Kayentis and RWS have formalised a partnership aimed at reducing inconsistency in clinician-reported outcome assessments in complex clinical studies, with an initial focus on Central Nervous System trials. The agreement combines Kayentis’ eCOA platform with RWS’s rater training, qualification, certification, and monitoring services.
CNS studies are especially exposed to variability. Long study durations, difficult assessment scales, and vulnerable patient populations can all affect how consistently clinicians score and administer endpoints. Small differences across sites or over time can weaken endpoint reliability and complicate the interpretation of trial results.

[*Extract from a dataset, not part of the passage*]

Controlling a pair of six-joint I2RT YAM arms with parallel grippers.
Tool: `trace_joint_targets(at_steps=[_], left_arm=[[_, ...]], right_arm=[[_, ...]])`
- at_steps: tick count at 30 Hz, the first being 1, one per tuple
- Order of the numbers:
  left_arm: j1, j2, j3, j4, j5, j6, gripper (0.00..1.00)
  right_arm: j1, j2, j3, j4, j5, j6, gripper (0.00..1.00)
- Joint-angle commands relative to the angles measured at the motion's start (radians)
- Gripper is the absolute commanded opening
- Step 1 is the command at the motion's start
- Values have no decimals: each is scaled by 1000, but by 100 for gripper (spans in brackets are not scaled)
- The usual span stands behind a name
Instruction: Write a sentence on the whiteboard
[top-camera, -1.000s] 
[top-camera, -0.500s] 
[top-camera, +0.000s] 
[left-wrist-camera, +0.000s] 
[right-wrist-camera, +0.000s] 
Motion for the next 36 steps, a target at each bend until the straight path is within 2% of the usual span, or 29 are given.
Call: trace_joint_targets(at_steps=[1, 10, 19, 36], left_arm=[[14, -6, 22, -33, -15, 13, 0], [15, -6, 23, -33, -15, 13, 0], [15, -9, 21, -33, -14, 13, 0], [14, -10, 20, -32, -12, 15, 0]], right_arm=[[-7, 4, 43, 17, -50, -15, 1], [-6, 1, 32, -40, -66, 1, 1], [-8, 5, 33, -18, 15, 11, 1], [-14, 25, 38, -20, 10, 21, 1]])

The combined offer is designed to address that problem from both sides. Kayentis provides the electronic Clinical Outcome Assessment platform, while RWS supplies indication-specific rater training and certification. The partnership also links platform permissions to certification status, allowing only appropriately qualified clinicians to complete certain assessments. That creates a tighter operational link between who is trained, who is authorised, and how the data is captured.
For sponsors and CROs, the appeal is partly technical and partly operational. Better control over access, assessment consistency, and monitoring can improve the quality of clinician-reported outcome data, while a more integrated workflow can reduce friction across vendors in global studies. The arrangement is also intended to strengthen inspection readiness by improving traceability around both training and data capture.
RWS has recently expanded its CNS rater training services, while Kayentis has continued to develop its Clin’form platform and build out neuroscience expertise around it. The new partnership brings those strands together in a more formal structure aimed at sponsors running studies where endpoint quality depends on consistent assessment across multiple sites over long periods.
The joint solution is available immediately for CNS and other complex trials. As digital systems become standard across clinical operations, competition between providers is shifting towards how well they control variability, access, and data integrity across the full trial process.